Dieci operai ferroviari della linea Palermo-Messina, dopo aver pranzato alla mensa, hanno manifestato strani sintomi che sembrano essere attribuiti ad una intossicazione da botulino. I lavoratori di Treni Italia sono stati subito ricoverati all’ospedale Giglio di Cefalù. Tre di loro sono in condizioni gravi e sono stati trasferiti al reparto di terapia intensiva dell’ospedale Cimino di Termini Imerese. Questa mattina è stato appurato che il numero degli avvelenati è salito rispetto ai 10 riscontrati nel pomeriggio di ieri.

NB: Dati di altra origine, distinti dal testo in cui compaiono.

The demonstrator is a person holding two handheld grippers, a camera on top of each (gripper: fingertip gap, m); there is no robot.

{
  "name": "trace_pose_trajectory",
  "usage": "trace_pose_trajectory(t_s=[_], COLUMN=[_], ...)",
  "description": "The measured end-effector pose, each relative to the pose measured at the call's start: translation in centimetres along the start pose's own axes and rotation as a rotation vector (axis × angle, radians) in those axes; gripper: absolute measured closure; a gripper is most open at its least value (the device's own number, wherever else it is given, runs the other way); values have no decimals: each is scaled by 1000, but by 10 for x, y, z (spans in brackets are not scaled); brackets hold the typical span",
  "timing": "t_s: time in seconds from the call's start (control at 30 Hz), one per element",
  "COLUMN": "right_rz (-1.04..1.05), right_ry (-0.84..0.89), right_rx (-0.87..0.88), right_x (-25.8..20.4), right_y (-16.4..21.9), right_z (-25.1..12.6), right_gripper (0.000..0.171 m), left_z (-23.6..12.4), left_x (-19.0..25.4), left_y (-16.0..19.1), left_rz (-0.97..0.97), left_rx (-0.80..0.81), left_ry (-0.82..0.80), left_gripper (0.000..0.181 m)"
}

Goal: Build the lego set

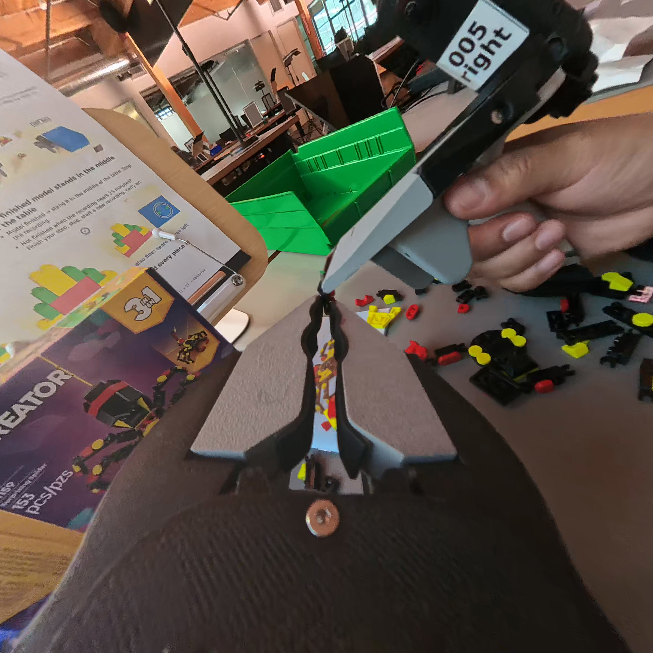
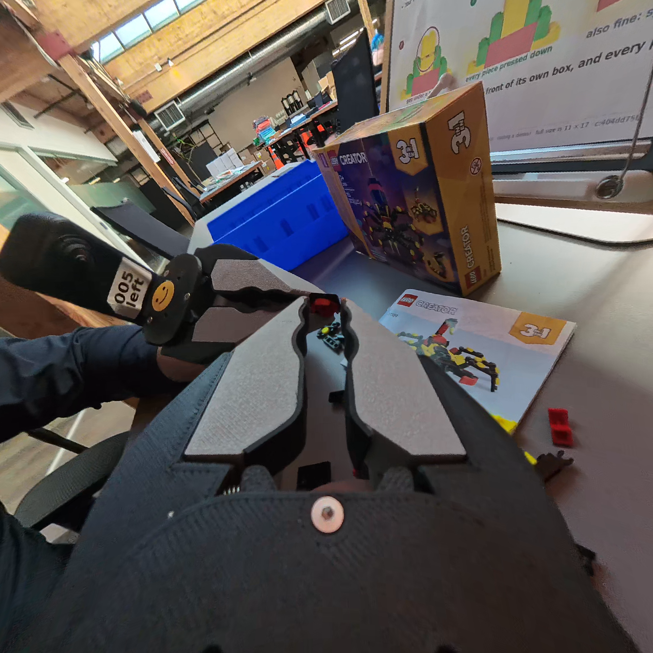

I medici si sono mobilitati per reperire un antidoto che possa fermare gli effetti dell’intossicazioni e si sono rivolti al Centro antiveleni di Pavia. Il farmaco che potrà fermare l’avvelenamento è stato trovato in ospedale di Catania. I campioni di sangue, prelevati dai primi pazienti giunti al pronto soccorso, sono stati inviati, nel pomeriggio, a Roma all’Istituto Superiore di Sanità per la ricerca della sostanza tossica e la conferma della diagnosi.